In general I tend to be drawn to blues and grays for their tranquility and range. They wear many shades well.
And this may sound silly, but my interior palettes seem to be inspired by what color my dogs are!
When I had orangey brown dogs, the colors were more muted and earthy, then over time, I ended up with 2 black dogs whose dark and shiny coats simply demanded something more punchy and graphic, so I just went for it.
Tell us a little about the incredible painting hanging over the fireplace in the blue room. This is one of your original works, and we love it. What inspired the piece?
That’s one of my favorite pieces called “hare trigger” which I did in 2010, and it’s a self portrait of sorts. Life was tough after Katrina for myriad reasons, and I was feeling a little uncertain on how to proceed in the most safe, sane, and productive way. For awhile I wondered if the rabbit ever got away from the snakes, but I’m happy to report she’s doing just fine!
This display of wooden ships is so unique — would you call yourself a “collector”?
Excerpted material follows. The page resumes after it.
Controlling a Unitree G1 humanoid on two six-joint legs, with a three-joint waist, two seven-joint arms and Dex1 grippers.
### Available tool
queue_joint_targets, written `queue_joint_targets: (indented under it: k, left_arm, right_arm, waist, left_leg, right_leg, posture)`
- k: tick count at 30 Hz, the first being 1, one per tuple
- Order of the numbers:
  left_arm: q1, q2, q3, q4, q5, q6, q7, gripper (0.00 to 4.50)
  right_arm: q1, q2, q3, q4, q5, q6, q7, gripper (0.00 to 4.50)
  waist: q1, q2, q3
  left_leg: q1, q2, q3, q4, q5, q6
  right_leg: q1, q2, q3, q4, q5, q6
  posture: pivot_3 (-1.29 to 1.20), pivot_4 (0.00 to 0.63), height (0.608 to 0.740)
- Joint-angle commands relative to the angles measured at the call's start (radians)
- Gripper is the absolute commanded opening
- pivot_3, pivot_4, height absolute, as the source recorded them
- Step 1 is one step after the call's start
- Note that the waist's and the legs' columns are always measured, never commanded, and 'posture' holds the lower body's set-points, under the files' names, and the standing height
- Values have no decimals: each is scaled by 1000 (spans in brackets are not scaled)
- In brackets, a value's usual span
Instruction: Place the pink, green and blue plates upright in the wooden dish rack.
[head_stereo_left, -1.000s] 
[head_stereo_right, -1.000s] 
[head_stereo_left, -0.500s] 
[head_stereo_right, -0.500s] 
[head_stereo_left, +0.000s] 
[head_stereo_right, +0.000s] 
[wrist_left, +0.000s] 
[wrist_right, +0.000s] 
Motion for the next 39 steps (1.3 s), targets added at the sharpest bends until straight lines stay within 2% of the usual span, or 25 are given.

I think once you have more than 3 related objects and find yourself wanting more, then you can probably call yourself a collector. One ship was from my childhood home, and the others I found at a fabulous estate sale in the Garden District.
Okay, your antique bar is EVERYTHING. Where did you find it?
I came across that bar just a few weeks before I moved into my new home in an old antique store on Magazine Street. The tag said it was made in the 1920’s for the Jena Street Social Club which is the street my house is on… it was destiny!
What’s your favorite drink to mix up and serve guests at the bar?
At this stage of the game it’s more of a self-serve situation with some hooch stashed in the bus or the outdoor fridge… But for holidays I might break out my great grandmother’s silver punch bowl and make some Stump Buster Punch — you take a fresh pineapple cut into cubes, soak it in whiskey overnight, then pour cheap champagne on top. Easy peasy and dangerously delicious.
I’ve always loved the idea of a “sleeping porch”. What inspired you to create yours?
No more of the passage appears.